タリバンの扱いは難しいというか筆者は考えていませんが、とにかく我々サイドの立場を強化することが決定的に重要だと考えられます。そのためにはまず力で追い込まなければなりません。時間を幾ら稼いでも、何らかの新しい計画をたてない限り、状況は中々好転しそうにもなく、その場合、先送りするかどう撤退するかということになるんだろうと思います(半端な撤退は状況を悪化させることになりかねず、先送りするなら徹底するべきだと思います)。その力というのが対テロ戦争ですから、間接的な戦争=兵糧攻め(金と武器を断つ)になるんじゃないかと思います。立場さえ強化できれば、アフガン政府軍が勢いづくとか周辺諸国・国際社会が協力的になるとか、状況が好転していくんだろうと思います。

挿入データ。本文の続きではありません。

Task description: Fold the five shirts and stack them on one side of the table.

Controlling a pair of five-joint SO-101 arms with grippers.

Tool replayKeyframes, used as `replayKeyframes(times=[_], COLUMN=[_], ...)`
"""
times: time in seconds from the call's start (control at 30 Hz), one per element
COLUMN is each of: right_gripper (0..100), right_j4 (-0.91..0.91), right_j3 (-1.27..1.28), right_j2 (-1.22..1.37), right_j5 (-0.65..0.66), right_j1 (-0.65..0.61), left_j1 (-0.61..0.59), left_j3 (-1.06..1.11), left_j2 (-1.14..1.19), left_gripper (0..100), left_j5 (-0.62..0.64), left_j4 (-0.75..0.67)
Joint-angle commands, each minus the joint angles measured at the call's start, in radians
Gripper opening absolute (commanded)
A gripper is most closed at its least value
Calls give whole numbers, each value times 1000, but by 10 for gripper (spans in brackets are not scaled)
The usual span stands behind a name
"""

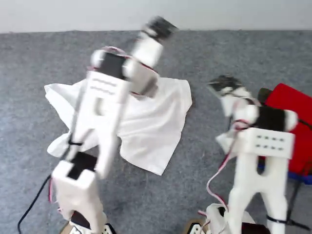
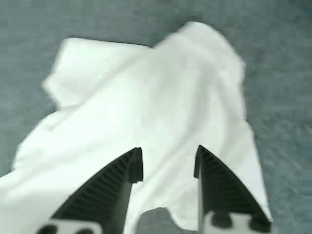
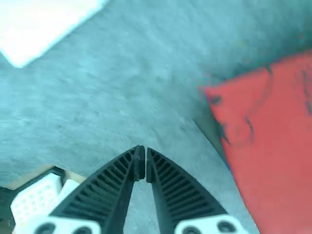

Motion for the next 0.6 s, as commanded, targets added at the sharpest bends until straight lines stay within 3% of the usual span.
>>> replayKeyframes(times=[0.0,0.2,0.37,0.57], right_gripper=[24,184,214,284], right_j4=[39,33,-64,-209], right_j3=[-3,-11,-9,-9], right_j2=[47,231,343,472], right_j5=[-80,-186,-193,-233], right_j1=[-200,-478,-664,-773], left_j1=[-114,-287,-442,-624], left_j3=[27,317,506,621], left_j2=[-152,-404,-555,-632], left_gripper=[179,167,141,141], left_j5=[-3,-80,-114,-126], left_j4=[21,18,17,17])
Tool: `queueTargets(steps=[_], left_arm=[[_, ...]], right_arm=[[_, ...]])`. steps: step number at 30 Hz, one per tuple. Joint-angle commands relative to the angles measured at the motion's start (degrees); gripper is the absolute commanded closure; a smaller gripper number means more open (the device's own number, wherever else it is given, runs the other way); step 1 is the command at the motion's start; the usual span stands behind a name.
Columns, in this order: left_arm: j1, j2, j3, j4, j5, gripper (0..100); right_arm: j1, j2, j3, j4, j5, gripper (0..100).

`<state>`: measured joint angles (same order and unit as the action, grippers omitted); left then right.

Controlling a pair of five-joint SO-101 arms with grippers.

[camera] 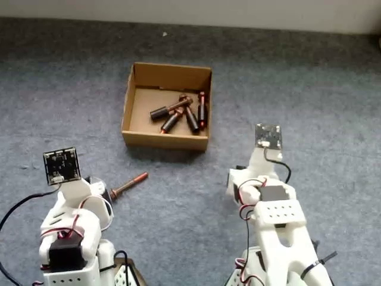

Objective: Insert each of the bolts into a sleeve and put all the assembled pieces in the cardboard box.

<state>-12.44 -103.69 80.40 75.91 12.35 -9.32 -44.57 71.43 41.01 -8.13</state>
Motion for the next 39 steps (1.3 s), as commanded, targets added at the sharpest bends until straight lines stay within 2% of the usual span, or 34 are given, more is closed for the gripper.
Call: queueTargets(steps=[1,10,17,22,30,35,39], left_arm=[[2.8,8.0,-3.9,-0.4,-0.5,99],[7.8,42.8,-11.5,-3.0,-0.3,99],[7.8,62.8,-11.8,-20.9,0.0,99],[7.8,72.6,-12.6,-32.8,3.6,99],[7.4,81.5,-23.2,-33.1,4.1,99],[4.6,82.0,-29.8,-32.6,9.8,99],[5.8,81.9,-34.3,-23.1,12.2,99]], right_arm=[[2.9,-1.5,-0.5,-1.1,-0.8,99.5],[3.1,-1.5,-0.5,-1.1,-0.8,99.5],[3.1,-1.5,-0.5,-1.1,-0.8,99.5],[3.0,-1.5,-0.5,-1.1,-0.8,99.5],[3.0,-1.5,-0.5,-1.1,-0.8,99.5],[3.0,-1.5,-0.5,-1.1,-0.8,99.5],[3.0,-1.5,-0.5,-1.1,-0.7,99.5]])
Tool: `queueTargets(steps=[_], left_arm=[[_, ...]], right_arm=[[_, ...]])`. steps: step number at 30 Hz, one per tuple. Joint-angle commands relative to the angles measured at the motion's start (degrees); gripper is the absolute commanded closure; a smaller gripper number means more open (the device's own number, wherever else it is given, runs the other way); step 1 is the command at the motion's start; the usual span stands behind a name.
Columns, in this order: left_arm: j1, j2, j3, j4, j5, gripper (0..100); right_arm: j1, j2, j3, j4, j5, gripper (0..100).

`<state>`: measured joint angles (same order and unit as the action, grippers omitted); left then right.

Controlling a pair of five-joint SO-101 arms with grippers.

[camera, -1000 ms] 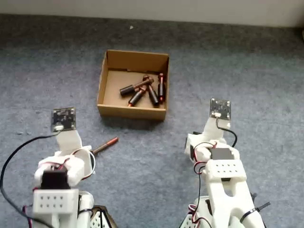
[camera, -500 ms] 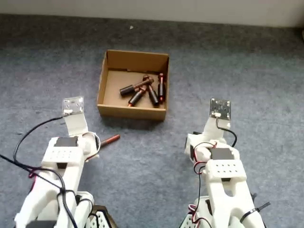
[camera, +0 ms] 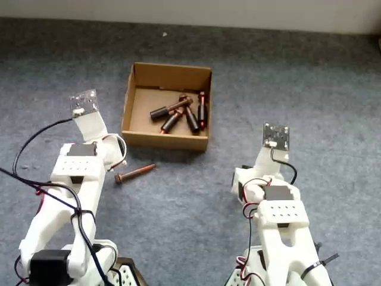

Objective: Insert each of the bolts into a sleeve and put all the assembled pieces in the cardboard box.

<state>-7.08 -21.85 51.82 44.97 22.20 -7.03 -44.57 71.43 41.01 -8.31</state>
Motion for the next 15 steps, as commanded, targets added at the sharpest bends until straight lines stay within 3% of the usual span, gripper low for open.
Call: queueTargets(steps=[1,8,12,15], left_arm=[[1.4,0.0,-7.1,11.3,3.2,99],[10.0,0.4,-14.1,34.5,4.0,99],[14.0,0.7,-12.3,36.3,3.9,99],[14.4,0.7,-9.4,32.5,3.9,99]], right_arm=[[0.7,-1.5,-0.5,-1.1,-0.5,99.5],[0.7,-1.5,-0.5,-1.1,-0.5,99.5],[0.7,-1.5,-0.5,-1.1,-0.5,99.5],[0.7,-1.5,-0.5,-1.1,-0.5,99.5]])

後は統治の問題があって、アフガン政府がアフガン人を納得させられるかということになると思います。タリバン政府の方が良かったと思われてはなりません。これは、以前も南北ラインの開通で記事を書きましたが、国境を開いて経済が活発化させる方向性が周辺国の協力も得られますし望ましいんだろうと思います。中央アジアの発展はアメリカに敵対的なロシアの国益でもあるんですが、今は一年前に比べて状況はよくなっているようにも思います(中国の問題が台頭し、日露関係改善の兆しがあります)。中央アジアの資源の搬出路は重要で東西以外にも南北の販路・インド中東を考える必要があると思います。イランは当面どうしようもないかもしれませんが、アフガニスタンの友好国はパキスタンだけというのでは、あまりにシンドイ状況でアフガン人に展望を与えることはできそうにありません。

付記:パキスタン軍、侵攻しないかなという妄想。インドは押さえることできるでしょうし、イランもまさか隙をついて攻めたりはしないでしょう。正規軍がゲリラの類を蹴散らせば話は早いんですが。それはともかく、パキスタンが一番重要視しているのがインドとの対立なのは分かりやすいですが、我々がインドと敵対する訳にもいかないというのが難しいところで、どうパキスタンとの関係を強化していくかというのは今後の課題ではありますね。パキスタンと関係を強化したら、インドが怒り、インドと関係を強化したら、パキスタンが怒るというのではどうしようもありません。

※筆者の本日の関連ツイートをまとめて再編・補強した記事。